INSTRUCTIONS FOR THE TASK: Verbatim, and with nothing else, reproduce the data below from its first line through the line containing "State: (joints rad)".

*** AVAILABLE DATA Section Begins ***

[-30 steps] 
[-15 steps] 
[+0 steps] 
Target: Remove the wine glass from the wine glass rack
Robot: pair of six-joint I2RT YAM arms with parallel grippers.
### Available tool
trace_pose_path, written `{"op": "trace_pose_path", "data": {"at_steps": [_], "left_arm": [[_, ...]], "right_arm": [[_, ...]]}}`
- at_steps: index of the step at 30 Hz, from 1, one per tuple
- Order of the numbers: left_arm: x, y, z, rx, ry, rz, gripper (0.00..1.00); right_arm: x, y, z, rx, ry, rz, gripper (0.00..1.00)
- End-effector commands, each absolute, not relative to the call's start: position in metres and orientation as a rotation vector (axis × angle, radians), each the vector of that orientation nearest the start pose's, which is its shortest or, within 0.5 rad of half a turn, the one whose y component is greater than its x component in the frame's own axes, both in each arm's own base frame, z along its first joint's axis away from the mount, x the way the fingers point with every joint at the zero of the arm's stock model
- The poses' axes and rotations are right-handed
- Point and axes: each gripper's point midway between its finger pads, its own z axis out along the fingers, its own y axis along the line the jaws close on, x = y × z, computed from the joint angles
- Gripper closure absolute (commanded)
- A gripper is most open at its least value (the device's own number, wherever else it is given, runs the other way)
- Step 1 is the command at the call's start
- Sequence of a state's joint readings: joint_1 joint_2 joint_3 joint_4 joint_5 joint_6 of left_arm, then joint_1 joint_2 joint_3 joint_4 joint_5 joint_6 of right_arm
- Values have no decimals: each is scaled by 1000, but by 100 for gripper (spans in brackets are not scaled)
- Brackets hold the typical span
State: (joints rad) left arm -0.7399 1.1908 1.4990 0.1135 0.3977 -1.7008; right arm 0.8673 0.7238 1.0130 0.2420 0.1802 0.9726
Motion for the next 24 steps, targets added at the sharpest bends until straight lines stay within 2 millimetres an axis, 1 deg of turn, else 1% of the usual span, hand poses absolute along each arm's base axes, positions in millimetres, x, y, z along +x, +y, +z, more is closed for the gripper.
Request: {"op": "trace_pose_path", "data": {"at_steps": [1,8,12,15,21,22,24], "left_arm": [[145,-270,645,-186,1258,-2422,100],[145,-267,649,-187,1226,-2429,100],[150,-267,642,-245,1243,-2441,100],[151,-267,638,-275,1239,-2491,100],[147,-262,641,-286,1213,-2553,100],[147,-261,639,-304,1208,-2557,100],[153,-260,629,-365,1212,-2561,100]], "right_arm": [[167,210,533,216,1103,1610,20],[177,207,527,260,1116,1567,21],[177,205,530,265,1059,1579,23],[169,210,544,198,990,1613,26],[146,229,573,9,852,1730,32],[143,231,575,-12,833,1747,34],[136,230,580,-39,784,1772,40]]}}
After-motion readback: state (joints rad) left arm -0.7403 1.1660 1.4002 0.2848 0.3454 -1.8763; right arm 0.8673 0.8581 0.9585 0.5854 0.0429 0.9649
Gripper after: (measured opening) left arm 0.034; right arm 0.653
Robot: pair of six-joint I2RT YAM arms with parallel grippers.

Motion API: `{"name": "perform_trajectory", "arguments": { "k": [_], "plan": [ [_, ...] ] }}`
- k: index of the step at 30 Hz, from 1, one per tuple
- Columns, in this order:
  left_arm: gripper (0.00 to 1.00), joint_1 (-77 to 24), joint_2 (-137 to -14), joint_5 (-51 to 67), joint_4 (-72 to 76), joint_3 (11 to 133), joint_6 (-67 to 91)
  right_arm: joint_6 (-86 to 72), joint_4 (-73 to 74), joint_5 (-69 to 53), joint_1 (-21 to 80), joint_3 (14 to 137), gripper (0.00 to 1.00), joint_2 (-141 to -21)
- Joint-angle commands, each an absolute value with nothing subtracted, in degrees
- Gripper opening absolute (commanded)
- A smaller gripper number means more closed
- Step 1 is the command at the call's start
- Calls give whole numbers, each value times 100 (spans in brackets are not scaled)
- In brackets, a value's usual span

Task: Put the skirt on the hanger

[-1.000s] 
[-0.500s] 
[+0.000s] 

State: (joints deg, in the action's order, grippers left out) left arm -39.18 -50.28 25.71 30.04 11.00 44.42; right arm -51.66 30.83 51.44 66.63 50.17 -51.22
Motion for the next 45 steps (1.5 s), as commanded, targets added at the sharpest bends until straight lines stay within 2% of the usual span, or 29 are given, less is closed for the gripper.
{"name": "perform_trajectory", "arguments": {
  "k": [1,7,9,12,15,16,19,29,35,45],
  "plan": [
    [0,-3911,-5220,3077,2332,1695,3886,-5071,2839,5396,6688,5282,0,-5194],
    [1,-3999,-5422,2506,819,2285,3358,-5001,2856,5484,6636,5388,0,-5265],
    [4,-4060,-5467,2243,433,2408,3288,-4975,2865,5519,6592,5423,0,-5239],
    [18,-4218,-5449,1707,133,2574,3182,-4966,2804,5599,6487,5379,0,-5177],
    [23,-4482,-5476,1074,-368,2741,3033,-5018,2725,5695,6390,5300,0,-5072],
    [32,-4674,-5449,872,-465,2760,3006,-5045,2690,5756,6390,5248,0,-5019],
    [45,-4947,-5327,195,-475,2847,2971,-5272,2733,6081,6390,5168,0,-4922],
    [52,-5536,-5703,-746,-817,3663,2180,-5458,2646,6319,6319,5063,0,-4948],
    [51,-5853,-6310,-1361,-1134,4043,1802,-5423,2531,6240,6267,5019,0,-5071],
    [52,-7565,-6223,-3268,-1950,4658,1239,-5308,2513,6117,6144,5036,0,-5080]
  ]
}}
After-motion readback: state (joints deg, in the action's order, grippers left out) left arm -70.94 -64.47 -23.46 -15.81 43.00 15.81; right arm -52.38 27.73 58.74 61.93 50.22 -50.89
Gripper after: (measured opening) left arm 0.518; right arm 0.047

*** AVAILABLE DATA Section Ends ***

COMPLETED EXERCISE:
[-30 steps] 
[-15 steps] 
[+0 steps] 
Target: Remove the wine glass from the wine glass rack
Robot: pair of six-joint I2RT YAM arms with parallel grippers.
### Available tool
trace_pose_path, written `{"op": "trace_pose_path", "data": {"at_steps": [_], "left_arm": [[_, ...]], "right_arm": [[_, ...]]}}`
- at_steps: index of the step at 30 Hz, from 1, one per tuple
- Order of the numbers: left_arm: x, y, z, rx, ry, rz, gripper (0.00..1.00); right_arm: x, y, z, rx, ry, rz, gripper (0.00..1.00)
- End-effector commands, each absolute, not relative to the call's start: position in metres and orientation as a rotation vector (axis × angle, radians), each the vector of that orientation nearest the start pose's, which is its shortest or, within 0.5 rad of half a turn, the one whose y component is greater than its x component in the frame's own axes, both in each arm's own base frame, z along its first joint's axis away from the mount, x the way the fingers point with every joint at the zero of the arm's stock model
- The poses' axes and rotations are right-handed
- Point and axes: each gripper's point midway between its finger pads, its own z axis out along the fingers, its own y axis along the line the jaws close on, x = y × z, computed from the joint angles
- Gripper closure absolute (commanded)
- A gripper is most open at its least value (the device's own number, wherever else it is given, runs the other way)
- Step 1 is the command at the call's start
- Sequence of a state's joint readings: joint_1 joint_2 joint_3 joint_4 joint_5 joint_6 of left_arm, then joint_1 joint_2 joint_3 joint_4 joint_5 joint_6 of right_arm
- Values have no decimals: each is scaled by 1000, but by 100 for gripper (spans in brackets are not scaled)
- Brackets hold the typical span
State: (joints rad) left arm -0.7399 1.1908 1.4990 0.1135 0.3977 -1.7008; right arm 0.8673 0.7238 1.0130 0.2420 0.1802 0.9726

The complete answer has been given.